Requirement
Find the word "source" in the listing, and copy out each line where it turns up.
──────── Data provided
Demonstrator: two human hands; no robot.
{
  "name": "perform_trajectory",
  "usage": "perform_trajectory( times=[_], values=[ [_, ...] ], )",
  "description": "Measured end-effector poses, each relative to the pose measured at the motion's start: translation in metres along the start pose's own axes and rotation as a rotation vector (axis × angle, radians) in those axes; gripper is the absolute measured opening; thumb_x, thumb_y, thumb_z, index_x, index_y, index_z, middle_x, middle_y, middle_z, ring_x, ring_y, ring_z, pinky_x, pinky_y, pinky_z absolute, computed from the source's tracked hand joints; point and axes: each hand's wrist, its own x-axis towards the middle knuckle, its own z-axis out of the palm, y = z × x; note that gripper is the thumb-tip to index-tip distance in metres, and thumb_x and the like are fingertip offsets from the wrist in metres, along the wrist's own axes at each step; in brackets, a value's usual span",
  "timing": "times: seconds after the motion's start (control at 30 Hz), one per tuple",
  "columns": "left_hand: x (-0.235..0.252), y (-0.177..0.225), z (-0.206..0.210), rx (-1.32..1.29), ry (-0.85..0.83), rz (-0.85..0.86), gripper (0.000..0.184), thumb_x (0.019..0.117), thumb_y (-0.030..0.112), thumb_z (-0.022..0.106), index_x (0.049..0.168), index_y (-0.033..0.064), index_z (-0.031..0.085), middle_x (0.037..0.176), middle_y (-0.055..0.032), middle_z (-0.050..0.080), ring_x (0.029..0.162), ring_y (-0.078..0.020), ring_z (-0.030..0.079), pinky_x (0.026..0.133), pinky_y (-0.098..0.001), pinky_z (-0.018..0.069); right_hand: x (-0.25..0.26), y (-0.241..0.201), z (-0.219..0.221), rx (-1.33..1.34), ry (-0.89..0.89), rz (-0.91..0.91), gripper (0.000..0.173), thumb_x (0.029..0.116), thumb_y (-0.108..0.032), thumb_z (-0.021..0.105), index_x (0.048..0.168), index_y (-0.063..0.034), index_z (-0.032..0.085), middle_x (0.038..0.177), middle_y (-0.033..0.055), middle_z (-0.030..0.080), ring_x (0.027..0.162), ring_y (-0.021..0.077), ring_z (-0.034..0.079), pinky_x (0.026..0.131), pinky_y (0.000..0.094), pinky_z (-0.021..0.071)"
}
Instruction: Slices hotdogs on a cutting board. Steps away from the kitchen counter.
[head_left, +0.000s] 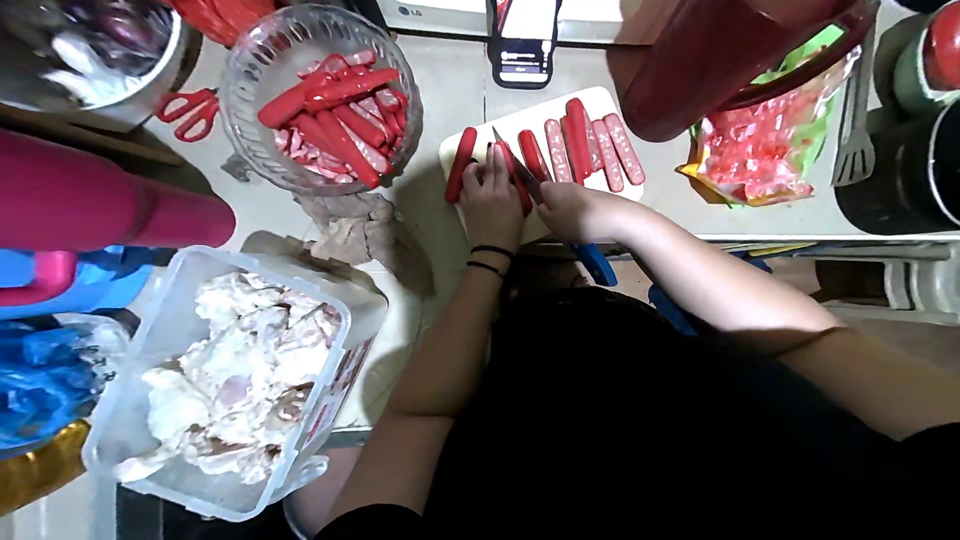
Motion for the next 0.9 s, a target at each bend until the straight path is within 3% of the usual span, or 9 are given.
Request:
perform_trajectory(
  times=[0.2,0.37,0.47,0.67,0.77,0.9],
  values=[
    [0.000,0.001,-0.001,0.025,0.002,0.011,0.051,0.1052,0.011,0.042,0.155,0.0039,0.044,0.154,-0.0117,0.053,0.140,-0.0419,0.047,0.105,-0.0551,0.0432,-0.014,0.016,0.011,0.087,-0.055,-0.032,0.022,0.1107,-0.018,0.041,0.104,-0.0019,0.054,0.072,0.0084,0.054,0.057,0.0181,0.057,0.056,0.0361,0.0504],
    [0.001,0.003,-0.003,0.001,0.004,0.004,0.050,0.1051,0.010,0.042,0.155,0.0035,0.044,0.157,-0.0126,0.049,0.141,-0.0414,0.047,0.108,-0.0534,0.0431,-0.020,0.031,0.017,0.147,-0.083,-0.103,0.023,0.1097,-0.014,0.042,0.126,-0.0018,0.053,0.074,0.0090,0.055,0.053,0.0169,0.056,0.053,0.0349,0.0520],
    [0.001,0.002,-0.003,0.002,-0.004,-0.003,0.050,0.1056,0.012,0.042,0.155,0.0039,0.044,0.157,-0.0119,0.049,0.141,-0.0405,0.047,0.109,-0.0526,0.0424,-0.026,0.037,0.022,0.145,-0.109,-0.083,0.021,0.1103,-0.015,0.041,0.117,-0.0013,0.056,0.068,0.0082,0.056,0.049,0.0163,0.057,0.050,0.0337,0.0524],
    [0.002,0.001,0.000,0.011,-0.010,0.000,0.049,0.1055,0.011,0.041,0.154,0.0049,0.046,0.159,-0.0103,0.046,0.142,-0.0393,0.045,0.109,-0.0523,0.0413,-0.056,0.040,0.026,-0.005,-0.166,0.026,0.023,0.1118,-0.021,0.041,0.114,-0.0038,0.055,0.073,0.0095,0.059,0.056,0.0199,0.061,0.057,0.0387,0.0540],
    [0.001,-0.001,0.004,0.007,0.035,0.029,0.048,0.1051,0.011,0.042,0.152,0.0037,0.049,0.157,-0.0112,0.050,0.140,-0.0403,0.048,0.108,-0.0528,0.0420,-0.076,0.050,0.027,-0.087,-0.141,0.021,0.022,0.1101,-0.021,0.046,0.110,-0.0047,0.061,0.072,0.0097,0.060,0.058,0.0214,0.061,0.056,0.0403,0.0529],
    [-0.003,-0.009,-0.007,-0.121,0.097,0.140,0.047,0.1028,0.006,0.045,0.149,-0.0013,0.050,0.156,-0.0167,0.049,0.141,-0.0423,0.046,0.114,-0.0514,0.0375,-0.100,0.070,0.010,0.089,-0.226,0.014,0.023,0.1128,-0.019,0.040,0.112,-0.0044,0.057,0.064,0.0060,0.054,0.046,0.0128,0.054,0.049,0.0283,0.0499]
  ],
)
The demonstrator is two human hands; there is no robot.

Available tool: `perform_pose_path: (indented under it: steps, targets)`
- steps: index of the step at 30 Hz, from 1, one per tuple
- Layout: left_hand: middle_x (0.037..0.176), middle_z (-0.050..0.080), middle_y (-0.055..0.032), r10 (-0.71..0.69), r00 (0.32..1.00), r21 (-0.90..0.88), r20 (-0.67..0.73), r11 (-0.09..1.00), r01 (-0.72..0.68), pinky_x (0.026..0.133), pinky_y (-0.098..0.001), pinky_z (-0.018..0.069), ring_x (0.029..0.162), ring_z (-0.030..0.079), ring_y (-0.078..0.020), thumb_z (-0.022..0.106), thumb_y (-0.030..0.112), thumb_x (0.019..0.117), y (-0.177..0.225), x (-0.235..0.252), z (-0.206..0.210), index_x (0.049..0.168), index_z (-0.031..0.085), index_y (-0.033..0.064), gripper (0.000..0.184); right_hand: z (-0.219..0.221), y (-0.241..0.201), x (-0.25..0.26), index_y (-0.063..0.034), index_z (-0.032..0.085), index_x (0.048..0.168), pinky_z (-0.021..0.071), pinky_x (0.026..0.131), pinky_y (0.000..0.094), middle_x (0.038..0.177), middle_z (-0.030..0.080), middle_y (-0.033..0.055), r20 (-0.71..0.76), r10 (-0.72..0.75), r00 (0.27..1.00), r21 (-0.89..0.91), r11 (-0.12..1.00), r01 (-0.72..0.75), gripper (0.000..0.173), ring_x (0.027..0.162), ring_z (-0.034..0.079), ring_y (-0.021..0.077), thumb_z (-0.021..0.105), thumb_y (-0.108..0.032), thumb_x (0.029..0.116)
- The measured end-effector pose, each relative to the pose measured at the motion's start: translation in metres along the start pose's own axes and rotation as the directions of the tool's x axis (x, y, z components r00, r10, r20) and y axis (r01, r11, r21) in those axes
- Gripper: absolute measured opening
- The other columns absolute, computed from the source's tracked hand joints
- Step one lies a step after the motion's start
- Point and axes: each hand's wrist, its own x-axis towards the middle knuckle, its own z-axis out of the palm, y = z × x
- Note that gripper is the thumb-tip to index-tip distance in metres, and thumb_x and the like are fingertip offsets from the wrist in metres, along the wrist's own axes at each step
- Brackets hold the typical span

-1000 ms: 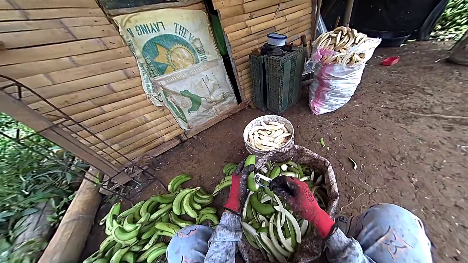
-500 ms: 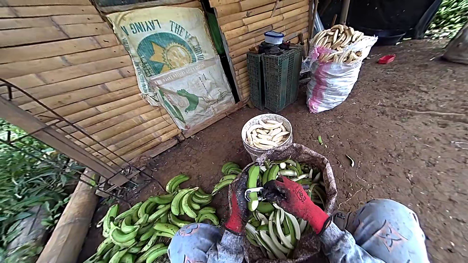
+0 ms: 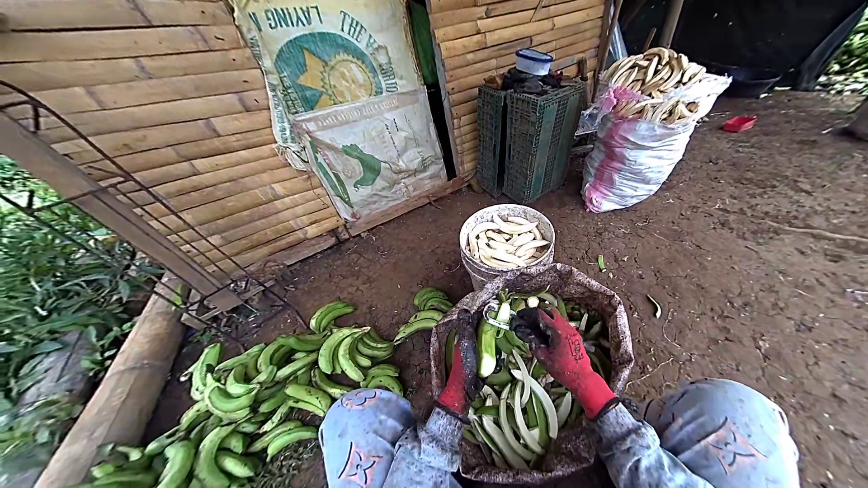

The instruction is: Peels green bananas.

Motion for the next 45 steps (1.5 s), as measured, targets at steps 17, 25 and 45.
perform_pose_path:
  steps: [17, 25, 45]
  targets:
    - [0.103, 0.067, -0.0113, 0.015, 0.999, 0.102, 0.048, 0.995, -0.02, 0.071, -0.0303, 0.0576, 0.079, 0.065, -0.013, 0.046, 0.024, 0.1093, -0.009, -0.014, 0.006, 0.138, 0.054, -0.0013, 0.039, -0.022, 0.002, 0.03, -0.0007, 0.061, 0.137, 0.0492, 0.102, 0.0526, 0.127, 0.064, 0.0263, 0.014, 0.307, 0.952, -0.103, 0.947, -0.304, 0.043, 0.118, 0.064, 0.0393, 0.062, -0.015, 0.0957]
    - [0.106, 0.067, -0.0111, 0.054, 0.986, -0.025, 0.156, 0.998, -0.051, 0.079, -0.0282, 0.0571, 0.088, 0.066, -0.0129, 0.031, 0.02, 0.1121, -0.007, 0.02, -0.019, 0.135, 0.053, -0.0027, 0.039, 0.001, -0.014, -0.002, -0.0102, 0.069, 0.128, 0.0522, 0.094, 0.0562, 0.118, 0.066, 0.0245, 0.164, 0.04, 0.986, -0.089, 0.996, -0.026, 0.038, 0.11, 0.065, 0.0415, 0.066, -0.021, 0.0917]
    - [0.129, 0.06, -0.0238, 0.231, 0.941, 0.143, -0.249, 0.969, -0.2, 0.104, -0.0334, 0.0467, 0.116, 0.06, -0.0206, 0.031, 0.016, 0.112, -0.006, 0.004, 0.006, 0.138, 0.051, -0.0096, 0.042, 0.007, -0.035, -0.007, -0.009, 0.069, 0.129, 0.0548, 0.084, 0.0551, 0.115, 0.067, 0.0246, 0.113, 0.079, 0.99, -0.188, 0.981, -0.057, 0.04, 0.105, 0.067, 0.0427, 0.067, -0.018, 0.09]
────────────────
Answer for this exercise
  "description": "Measured end-effector poses, each relative to the pose measured at the motion's start: translation in metres along the start pose's own axes and rotation as a rotation vector (axis × angle, radians) in those axes; gripper is the absolute measured opening; thumb_x, thumb_y, thumb_z, index_x, index_y, index_z, middle_x, middle_y, middle_z, ring_x, ring_y, ring_z, pinky_x, pinky_y, pinky_z absolute, computed from the source's tracked hand joints; point and axes: each hand's wrist, its own x-axis towards the middle knuckle, its own z-axis out of the palm, y = z × x; note that gripper is the thumb-tip to index-tip distance in metres, and thumb_x and the like are fingertip offsets from the wrist in metres, along the wrist's own axes at each step; in brackets, a value's usual span",
- The other columns absolute, computed from the source's tracked hand joints

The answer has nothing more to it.